[Records from a collection]
------------------------------------------------------------

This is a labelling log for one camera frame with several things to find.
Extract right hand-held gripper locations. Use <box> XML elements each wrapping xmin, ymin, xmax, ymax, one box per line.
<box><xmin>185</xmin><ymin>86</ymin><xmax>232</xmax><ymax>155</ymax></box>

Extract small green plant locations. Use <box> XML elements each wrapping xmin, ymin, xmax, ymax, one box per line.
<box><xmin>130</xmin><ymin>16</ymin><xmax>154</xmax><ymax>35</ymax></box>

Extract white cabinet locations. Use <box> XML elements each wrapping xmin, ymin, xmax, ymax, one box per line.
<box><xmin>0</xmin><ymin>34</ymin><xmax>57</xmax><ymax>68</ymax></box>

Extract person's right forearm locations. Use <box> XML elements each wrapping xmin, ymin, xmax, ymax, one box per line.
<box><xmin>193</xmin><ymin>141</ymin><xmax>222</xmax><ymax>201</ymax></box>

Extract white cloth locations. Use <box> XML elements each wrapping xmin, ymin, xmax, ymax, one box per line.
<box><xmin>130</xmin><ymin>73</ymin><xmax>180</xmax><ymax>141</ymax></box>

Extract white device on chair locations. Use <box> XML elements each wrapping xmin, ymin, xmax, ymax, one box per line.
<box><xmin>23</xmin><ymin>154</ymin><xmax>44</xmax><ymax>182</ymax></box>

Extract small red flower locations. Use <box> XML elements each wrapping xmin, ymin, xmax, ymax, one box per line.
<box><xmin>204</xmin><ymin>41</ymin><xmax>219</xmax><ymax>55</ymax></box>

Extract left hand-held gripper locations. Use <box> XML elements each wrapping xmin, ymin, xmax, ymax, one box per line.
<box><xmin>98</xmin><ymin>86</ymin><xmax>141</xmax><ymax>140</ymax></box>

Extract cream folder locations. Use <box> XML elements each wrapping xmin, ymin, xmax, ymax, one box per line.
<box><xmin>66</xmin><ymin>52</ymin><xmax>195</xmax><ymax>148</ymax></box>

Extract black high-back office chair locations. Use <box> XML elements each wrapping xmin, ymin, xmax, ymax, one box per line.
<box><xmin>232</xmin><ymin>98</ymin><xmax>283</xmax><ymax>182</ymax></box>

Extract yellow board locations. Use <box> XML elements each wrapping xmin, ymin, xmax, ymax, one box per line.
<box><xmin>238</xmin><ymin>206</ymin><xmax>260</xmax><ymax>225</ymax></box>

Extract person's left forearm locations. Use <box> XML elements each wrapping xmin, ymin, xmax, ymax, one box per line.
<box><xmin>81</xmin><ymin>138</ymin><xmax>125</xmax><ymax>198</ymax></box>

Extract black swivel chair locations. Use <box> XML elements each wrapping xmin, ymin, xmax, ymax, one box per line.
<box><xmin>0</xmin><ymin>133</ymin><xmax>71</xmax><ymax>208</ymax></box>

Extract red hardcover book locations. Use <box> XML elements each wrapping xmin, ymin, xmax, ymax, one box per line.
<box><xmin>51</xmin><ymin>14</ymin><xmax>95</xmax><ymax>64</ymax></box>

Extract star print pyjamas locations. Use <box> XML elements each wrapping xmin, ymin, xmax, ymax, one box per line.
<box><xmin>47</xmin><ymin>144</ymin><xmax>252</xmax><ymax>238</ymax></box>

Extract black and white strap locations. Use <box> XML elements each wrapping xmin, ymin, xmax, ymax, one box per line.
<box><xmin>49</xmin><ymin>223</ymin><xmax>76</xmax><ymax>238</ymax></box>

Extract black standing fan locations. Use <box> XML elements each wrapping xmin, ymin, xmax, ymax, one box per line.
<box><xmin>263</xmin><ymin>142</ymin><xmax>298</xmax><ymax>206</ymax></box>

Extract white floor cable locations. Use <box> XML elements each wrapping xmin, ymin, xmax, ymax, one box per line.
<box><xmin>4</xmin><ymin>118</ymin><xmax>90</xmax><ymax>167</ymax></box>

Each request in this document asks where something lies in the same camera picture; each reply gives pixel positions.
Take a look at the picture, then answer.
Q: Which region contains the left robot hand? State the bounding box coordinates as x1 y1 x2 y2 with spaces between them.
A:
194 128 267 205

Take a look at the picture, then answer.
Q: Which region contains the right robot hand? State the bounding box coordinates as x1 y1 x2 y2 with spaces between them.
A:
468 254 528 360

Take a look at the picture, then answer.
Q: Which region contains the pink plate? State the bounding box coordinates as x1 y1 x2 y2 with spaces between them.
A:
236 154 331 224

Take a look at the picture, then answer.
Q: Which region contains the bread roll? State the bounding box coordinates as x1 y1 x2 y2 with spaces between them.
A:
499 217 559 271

------------------------------------------------------------

- _Work required_
Reproduce the preceding records exactly and completely.

- _Output of the task_
This is a labelling log for one camera frame with several things to find.
Extract right hand-held gripper locations. Use <box> XML elements each wrapping xmin, ymin, xmax, ymax, one box per line.
<box><xmin>185</xmin><ymin>86</ymin><xmax>232</xmax><ymax>155</ymax></box>

Extract small green plant locations. Use <box> XML elements each wrapping xmin, ymin, xmax, ymax, one box per line.
<box><xmin>130</xmin><ymin>16</ymin><xmax>154</xmax><ymax>35</ymax></box>

Extract white cabinet locations. Use <box> XML elements each wrapping xmin, ymin, xmax, ymax, one box per line.
<box><xmin>0</xmin><ymin>34</ymin><xmax>57</xmax><ymax>68</ymax></box>

Extract person's right forearm locations. Use <box> XML elements each wrapping xmin, ymin, xmax, ymax, one box per line.
<box><xmin>193</xmin><ymin>141</ymin><xmax>222</xmax><ymax>201</ymax></box>

Extract white cloth locations. Use <box> XML elements each wrapping xmin, ymin, xmax, ymax, one box per line.
<box><xmin>130</xmin><ymin>73</ymin><xmax>180</xmax><ymax>141</ymax></box>

Extract white device on chair locations. Use <box> XML elements each wrapping xmin, ymin, xmax, ymax, one box per line.
<box><xmin>23</xmin><ymin>154</ymin><xmax>44</xmax><ymax>182</ymax></box>

Extract small red flower locations. Use <box> XML elements each wrapping xmin, ymin, xmax, ymax, one box per line.
<box><xmin>204</xmin><ymin>41</ymin><xmax>219</xmax><ymax>55</ymax></box>

Extract left hand-held gripper locations. Use <box> XML elements each wrapping xmin, ymin, xmax, ymax, one box per line.
<box><xmin>98</xmin><ymin>86</ymin><xmax>141</xmax><ymax>140</ymax></box>

Extract cream folder locations. Use <box> XML elements each wrapping xmin, ymin, xmax, ymax, one box per line.
<box><xmin>66</xmin><ymin>52</ymin><xmax>195</xmax><ymax>148</ymax></box>

Extract black high-back office chair locations. Use <box> XML elements each wrapping xmin, ymin, xmax, ymax, one box per line.
<box><xmin>232</xmin><ymin>98</ymin><xmax>283</xmax><ymax>182</ymax></box>

Extract yellow board locations. Use <box> XML elements each wrapping xmin, ymin, xmax, ymax, one box per line.
<box><xmin>238</xmin><ymin>206</ymin><xmax>260</xmax><ymax>225</ymax></box>

Extract person's left forearm locations. Use <box> XML elements each wrapping xmin, ymin, xmax, ymax, one box per line.
<box><xmin>81</xmin><ymin>138</ymin><xmax>125</xmax><ymax>198</ymax></box>

Extract black swivel chair locations. Use <box> XML elements each wrapping xmin, ymin, xmax, ymax, one box per line.
<box><xmin>0</xmin><ymin>133</ymin><xmax>71</xmax><ymax>208</ymax></box>

Extract red hardcover book locations. Use <box> XML elements each wrapping xmin, ymin, xmax, ymax, one box per line.
<box><xmin>51</xmin><ymin>14</ymin><xmax>95</xmax><ymax>64</ymax></box>

Extract star print pyjamas locations. Use <box> XML elements each wrapping xmin, ymin, xmax, ymax, one box per line.
<box><xmin>47</xmin><ymin>144</ymin><xmax>252</xmax><ymax>238</ymax></box>

Extract black and white strap locations. Use <box> XML elements each wrapping xmin, ymin, xmax, ymax, one box per line.
<box><xmin>49</xmin><ymin>223</ymin><xmax>76</xmax><ymax>238</ymax></box>

Extract black standing fan locations. Use <box> XML elements each wrapping xmin, ymin, xmax, ymax, one box per line.
<box><xmin>263</xmin><ymin>142</ymin><xmax>298</xmax><ymax>206</ymax></box>

Extract white floor cable locations. Use <box> XML elements each wrapping xmin, ymin, xmax, ymax, one box per line.
<box><xmin>4</xmin><ymin>118</ymin><xmax>90</xmax><ymax>167</ymax></box>

Each request in this document asks where something lies in the same camera picture; each reply gives pixel positions.
Take a look at the picture, then answer.
Q: Which region contains the left robot hand? State the bounding box coordinates as x1 y1 x2 y2 with spaces between them.
A:
194 128 267 205

Take a look at the picture, then answer.
Q: Which region contains the right robot hand? State the bounding box coordinates as x1 y1 x2 y2 with spaces between them.
A:
468 254 528 360

Take a look at the picture, then answer.
Q: Which region contains the pink plate? State the bounding box coordinates as x1 y1 x2 y2 with spaces between them.
A:
236 154 331 224

Take a look at the picture, then answer.
Q: Which region contains the bread roll? State the bounding box coordinates as x1 y1 x2 y2 with spaces between them.
A:
499 217 559 271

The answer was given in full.